Low Carb Banana Pumpkin Muffin

Low-Carb Banana Pumpkin Muffins: A Tasty and Healthy Recipe

Are you looking for a muffin recipe that fits into a low-carb diet? Look no further! These low-carb banana pumpkin muffins are delicious and easy to make. Plus, they’re a perfect snack for anyone watching their carb intake. Let’s get started!

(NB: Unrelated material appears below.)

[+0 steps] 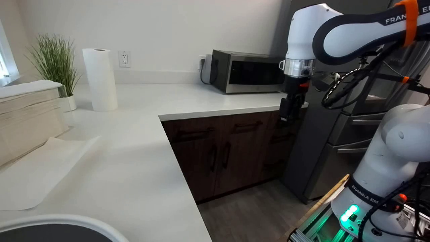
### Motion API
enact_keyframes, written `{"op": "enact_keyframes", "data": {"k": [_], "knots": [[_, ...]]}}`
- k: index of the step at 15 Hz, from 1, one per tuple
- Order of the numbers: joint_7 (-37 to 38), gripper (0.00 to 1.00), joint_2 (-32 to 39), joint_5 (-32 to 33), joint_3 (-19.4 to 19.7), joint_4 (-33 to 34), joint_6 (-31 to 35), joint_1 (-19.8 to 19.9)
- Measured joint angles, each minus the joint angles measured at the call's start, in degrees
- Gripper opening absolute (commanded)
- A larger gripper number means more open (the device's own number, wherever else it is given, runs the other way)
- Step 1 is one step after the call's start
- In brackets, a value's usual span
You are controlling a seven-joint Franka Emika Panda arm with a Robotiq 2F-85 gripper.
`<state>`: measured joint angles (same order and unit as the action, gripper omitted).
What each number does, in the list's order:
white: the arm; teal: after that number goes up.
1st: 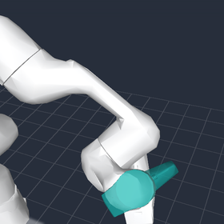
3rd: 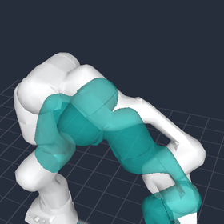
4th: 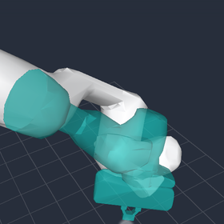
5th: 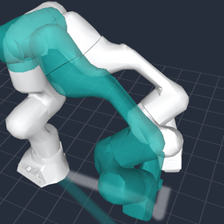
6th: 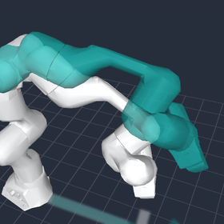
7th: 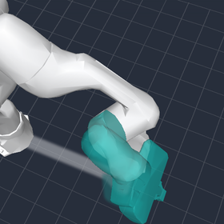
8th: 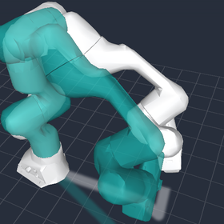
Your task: Open the drawer on the top right side of the kitchen counter
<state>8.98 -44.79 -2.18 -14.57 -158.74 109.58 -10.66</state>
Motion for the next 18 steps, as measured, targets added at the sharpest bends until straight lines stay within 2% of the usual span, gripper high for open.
{"op": "enact_keyframes", "data": {"k": [2,5,11,18], "knots": [[3.8,1.0,0.71,0.21,0.09,0.61,0.29,1.87],[7.37,1.0,3.81,1.19,1.78,1.15,4.1,7.46],[11.77,1.0,15.58,3.12,8.59,4.65,18.1,19.14],[19.53,1.0,30.67,4.25,15.98,12.64,33.03,27.73]]}}
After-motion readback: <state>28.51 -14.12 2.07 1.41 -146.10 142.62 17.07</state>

Low Carb Banana Pumpkin Muffin

Low carb banana pumpkin muffin.


  • 1 cup almond flour
  • 1/2 cup coconut flour
  • 1 teaspoon baking soda
  • 1/2 teaspoon salt
  • 1 teaspoon ground cinnamon
  • 1/2 teaspoon ground nutmeg
  • 2 ripe bananas, mashed
  • 1 cup canned pumpkin puree
  • 2 eggs, beaten
  • 1/4 cup melted coconut oil
  • 1 teaspoon vanilla extract
  • Optional: A handful of walnuts or pecans for added crunch

Steps to Make Low-Carb Banana Pumpkin Muffins

Preheat the Oven and Prepare the Muffin Tin

  1. Preheat your oven to 350°F (175°C).
  2. Line a muffin tin with paper liners or lightly grease it with oil.

Mix Dry Ingredients

  1. In a large bowl, mix together the almond flour, coconut flour, baking soda, salt, cinnamon, and nutmeg. Make sure everything is well combined.

Prepare the Wet Mixture

  1. In another bowl, mash the ripe bananas with a fork.
  2. Add the canned pumpkin puree, beaten eggs, melted coconut oil, and vanilla extract to the mashed bananas. Stir until well mixed.

Combine Dry and Wet Mixtures

  1. Add the wet mixture to the dry mixture.
  2. Stir just until all the ingredients are combined. Don’t overmix; it’s okay if there are some lumps.
  3. If you’re using nuts, fold them into the batter.

Fill the Muffin Tin and Bake

  1. Spoon the batter into the prepared muffin tin. Fill each cup about 3/4 full.
  2. Bake for 20-25 minutes, or until a toothpick inserted into the center of a muffin comes out clean.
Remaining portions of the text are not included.